__TASK__.
Exactly as they appear below, repeat the lines from the one with "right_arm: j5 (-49" through the one with "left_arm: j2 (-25", and no others.

__Stored dataset items__.

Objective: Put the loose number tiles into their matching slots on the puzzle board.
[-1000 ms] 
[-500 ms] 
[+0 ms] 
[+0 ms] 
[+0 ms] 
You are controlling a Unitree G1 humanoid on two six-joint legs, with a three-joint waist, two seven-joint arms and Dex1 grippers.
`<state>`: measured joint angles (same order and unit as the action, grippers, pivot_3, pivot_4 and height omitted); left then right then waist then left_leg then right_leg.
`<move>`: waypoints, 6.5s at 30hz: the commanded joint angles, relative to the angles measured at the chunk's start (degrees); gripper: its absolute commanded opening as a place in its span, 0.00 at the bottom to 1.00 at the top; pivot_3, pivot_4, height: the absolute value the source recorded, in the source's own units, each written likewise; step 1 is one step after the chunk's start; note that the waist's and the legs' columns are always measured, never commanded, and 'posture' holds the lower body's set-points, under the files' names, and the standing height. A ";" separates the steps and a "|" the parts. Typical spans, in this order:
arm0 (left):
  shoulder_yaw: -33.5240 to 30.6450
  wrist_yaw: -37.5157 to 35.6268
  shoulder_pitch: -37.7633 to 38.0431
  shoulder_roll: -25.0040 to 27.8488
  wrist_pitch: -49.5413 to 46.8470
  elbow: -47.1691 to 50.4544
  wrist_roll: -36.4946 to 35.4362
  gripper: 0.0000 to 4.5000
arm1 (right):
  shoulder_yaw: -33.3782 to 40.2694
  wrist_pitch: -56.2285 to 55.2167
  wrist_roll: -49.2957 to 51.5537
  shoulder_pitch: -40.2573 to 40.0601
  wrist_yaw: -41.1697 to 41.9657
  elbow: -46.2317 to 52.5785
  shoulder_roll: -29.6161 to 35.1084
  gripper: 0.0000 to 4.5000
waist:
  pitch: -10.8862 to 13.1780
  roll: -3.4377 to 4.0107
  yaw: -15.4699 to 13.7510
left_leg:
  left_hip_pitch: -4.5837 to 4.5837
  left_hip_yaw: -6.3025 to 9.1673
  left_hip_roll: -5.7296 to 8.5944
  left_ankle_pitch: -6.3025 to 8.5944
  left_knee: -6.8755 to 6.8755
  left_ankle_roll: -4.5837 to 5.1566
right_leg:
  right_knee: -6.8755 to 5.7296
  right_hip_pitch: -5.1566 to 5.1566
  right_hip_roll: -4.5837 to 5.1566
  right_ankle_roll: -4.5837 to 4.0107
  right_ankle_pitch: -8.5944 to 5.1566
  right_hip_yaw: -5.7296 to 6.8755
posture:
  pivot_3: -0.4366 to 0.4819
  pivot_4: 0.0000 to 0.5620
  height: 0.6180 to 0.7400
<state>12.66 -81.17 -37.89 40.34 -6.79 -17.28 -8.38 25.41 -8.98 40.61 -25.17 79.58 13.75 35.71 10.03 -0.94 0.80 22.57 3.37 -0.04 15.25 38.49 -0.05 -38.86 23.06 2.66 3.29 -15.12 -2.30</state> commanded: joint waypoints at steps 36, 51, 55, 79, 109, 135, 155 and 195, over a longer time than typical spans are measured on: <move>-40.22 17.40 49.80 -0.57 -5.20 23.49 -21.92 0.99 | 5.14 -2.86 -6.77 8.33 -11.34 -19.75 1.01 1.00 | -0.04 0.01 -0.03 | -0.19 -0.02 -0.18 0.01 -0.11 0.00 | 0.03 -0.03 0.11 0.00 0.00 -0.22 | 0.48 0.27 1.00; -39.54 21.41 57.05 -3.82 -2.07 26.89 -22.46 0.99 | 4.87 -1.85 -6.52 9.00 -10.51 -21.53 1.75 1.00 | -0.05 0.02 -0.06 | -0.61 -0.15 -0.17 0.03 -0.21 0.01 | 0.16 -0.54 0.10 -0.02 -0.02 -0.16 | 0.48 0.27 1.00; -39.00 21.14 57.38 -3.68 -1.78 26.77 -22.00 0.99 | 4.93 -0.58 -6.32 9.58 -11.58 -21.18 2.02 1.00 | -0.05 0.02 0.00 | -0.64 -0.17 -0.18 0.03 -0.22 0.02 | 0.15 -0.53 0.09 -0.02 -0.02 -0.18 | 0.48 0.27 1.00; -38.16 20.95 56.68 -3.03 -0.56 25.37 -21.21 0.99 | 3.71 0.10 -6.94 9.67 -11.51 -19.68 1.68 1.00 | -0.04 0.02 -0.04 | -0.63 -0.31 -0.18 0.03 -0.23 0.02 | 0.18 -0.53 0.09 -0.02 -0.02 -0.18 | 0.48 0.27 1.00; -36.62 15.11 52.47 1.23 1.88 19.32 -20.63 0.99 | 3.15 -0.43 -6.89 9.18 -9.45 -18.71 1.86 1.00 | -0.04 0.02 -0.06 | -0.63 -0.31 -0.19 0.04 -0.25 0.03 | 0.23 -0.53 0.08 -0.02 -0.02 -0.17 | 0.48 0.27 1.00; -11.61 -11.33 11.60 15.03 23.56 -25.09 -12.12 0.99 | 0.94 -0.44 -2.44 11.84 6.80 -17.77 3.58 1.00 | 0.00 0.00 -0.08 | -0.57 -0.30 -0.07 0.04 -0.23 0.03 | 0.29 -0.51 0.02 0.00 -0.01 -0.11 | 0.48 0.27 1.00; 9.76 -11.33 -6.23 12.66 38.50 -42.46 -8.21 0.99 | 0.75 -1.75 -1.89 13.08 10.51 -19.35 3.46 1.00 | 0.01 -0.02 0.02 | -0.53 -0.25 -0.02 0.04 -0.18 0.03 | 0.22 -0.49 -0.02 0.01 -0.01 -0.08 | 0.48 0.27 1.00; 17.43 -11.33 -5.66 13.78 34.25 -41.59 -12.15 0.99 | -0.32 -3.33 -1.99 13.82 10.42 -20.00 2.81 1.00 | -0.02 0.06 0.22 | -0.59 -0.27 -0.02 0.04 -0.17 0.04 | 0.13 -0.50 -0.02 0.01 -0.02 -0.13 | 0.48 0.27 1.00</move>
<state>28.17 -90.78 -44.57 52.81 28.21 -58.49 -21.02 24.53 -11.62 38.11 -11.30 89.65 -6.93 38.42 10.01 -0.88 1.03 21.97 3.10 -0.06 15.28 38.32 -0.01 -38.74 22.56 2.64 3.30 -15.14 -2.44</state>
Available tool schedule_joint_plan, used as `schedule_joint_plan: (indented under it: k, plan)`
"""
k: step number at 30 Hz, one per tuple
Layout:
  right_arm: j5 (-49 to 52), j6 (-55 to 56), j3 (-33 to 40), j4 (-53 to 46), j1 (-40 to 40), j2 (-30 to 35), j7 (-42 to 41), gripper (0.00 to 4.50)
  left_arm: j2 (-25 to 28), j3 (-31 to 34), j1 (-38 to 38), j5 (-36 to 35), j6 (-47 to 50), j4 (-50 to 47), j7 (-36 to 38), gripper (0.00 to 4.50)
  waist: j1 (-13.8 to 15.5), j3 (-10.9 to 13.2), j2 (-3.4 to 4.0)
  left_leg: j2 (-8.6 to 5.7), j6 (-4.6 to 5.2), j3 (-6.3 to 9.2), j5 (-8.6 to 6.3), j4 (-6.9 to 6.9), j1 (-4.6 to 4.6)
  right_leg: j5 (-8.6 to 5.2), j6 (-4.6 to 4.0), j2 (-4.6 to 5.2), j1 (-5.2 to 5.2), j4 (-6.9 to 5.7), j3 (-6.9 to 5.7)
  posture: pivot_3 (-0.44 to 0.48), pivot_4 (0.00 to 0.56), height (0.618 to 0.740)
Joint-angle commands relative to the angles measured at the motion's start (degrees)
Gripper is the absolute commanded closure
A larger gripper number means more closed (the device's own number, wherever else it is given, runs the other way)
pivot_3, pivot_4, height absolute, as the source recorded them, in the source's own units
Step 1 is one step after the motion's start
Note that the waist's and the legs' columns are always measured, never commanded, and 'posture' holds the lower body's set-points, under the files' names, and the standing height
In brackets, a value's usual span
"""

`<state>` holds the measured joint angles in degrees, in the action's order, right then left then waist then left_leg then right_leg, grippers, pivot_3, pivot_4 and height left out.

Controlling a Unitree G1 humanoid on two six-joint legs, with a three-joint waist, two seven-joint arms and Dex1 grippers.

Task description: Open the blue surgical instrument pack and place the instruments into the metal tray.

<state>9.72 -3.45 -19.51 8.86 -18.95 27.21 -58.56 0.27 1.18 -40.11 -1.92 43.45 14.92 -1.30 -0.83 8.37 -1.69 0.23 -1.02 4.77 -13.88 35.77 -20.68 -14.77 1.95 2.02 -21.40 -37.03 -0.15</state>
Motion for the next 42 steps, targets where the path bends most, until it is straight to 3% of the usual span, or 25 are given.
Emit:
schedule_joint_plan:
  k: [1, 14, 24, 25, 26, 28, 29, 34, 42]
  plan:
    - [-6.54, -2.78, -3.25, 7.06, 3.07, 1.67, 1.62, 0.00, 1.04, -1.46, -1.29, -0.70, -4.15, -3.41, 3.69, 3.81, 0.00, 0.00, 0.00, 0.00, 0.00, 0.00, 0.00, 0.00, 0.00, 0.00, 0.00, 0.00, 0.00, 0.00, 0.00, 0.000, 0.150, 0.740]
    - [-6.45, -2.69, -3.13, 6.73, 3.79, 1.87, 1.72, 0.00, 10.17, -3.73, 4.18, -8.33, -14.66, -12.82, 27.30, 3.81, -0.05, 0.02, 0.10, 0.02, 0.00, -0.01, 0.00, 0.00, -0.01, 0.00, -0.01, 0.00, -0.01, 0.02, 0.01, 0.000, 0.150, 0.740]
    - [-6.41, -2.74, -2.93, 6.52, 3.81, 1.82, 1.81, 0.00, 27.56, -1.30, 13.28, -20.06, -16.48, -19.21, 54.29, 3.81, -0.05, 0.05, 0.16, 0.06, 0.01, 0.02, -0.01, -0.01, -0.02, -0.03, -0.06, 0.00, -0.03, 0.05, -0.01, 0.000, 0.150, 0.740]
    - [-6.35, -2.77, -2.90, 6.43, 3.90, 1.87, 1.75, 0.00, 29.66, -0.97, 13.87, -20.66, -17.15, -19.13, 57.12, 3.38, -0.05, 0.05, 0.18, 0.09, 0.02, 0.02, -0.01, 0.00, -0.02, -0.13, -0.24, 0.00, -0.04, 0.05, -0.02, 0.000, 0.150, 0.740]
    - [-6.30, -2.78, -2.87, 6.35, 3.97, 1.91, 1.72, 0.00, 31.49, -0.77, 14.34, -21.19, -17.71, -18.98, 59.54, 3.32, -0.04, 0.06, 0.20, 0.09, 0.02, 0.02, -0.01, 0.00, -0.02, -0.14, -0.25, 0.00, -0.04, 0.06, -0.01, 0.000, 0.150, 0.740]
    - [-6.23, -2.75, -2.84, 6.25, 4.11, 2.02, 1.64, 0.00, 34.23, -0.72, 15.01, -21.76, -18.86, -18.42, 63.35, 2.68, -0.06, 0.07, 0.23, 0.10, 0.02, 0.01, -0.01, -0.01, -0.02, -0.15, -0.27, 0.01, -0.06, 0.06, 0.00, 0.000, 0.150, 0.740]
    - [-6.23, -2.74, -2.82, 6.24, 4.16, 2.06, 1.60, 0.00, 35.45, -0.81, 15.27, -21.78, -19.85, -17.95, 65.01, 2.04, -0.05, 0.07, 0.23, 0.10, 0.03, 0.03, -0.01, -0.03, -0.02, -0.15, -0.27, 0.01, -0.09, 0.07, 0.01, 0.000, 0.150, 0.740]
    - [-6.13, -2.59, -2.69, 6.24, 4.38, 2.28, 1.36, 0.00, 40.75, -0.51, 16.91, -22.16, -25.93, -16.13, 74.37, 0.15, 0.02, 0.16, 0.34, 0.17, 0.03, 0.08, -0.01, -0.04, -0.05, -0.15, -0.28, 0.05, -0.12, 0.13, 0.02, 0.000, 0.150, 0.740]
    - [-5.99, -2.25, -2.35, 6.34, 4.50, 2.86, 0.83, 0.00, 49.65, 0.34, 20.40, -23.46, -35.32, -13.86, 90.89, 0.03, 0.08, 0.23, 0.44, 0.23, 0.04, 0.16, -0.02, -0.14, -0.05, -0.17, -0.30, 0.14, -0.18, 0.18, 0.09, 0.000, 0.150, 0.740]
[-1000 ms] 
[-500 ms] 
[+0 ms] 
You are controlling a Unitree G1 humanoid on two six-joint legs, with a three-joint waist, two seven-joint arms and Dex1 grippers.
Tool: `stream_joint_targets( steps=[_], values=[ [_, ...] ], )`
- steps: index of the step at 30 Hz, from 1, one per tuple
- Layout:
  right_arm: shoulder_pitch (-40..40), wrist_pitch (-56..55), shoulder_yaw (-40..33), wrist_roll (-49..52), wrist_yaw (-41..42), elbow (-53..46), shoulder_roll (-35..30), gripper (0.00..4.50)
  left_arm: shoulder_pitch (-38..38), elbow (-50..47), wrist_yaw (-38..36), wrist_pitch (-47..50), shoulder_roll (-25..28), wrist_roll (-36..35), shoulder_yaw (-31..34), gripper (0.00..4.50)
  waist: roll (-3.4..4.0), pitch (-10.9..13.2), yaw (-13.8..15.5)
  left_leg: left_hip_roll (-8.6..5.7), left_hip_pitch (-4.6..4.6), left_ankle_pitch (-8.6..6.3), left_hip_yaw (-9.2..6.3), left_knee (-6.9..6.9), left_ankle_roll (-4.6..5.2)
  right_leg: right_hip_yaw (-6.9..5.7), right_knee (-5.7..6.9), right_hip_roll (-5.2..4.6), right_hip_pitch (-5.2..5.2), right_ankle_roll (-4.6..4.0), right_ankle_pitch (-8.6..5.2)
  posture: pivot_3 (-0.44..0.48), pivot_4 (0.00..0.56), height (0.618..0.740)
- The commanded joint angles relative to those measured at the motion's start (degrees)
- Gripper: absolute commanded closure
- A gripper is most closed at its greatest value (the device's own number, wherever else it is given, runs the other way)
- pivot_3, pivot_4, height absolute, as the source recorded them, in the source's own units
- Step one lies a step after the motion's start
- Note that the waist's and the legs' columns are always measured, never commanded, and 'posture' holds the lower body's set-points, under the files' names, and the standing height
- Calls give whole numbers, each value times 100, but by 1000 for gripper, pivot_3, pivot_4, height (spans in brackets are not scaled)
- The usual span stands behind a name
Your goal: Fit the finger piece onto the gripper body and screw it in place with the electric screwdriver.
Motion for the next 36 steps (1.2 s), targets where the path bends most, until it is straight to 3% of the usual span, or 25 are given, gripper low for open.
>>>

__SOLVED EXERCISE__.
  right_arm: j5 (-49 to 52), j6 (-55 to 56), j3 (-33 to 40), j4 (-53 to 46), j1 (-40 to 40), j2 (-30 to 35), j7 (-42 to 41), gripper (0.00 to 4.50)
  left_arm: j2 (-25 to 28), j3 (-31 to 34), j1 (-38 to 38), j5 (-36 to 35), j6 (-47 to 50), j4 (-50 to 47), j7 (-36 to 38), gripper (0.00 to 4.50)

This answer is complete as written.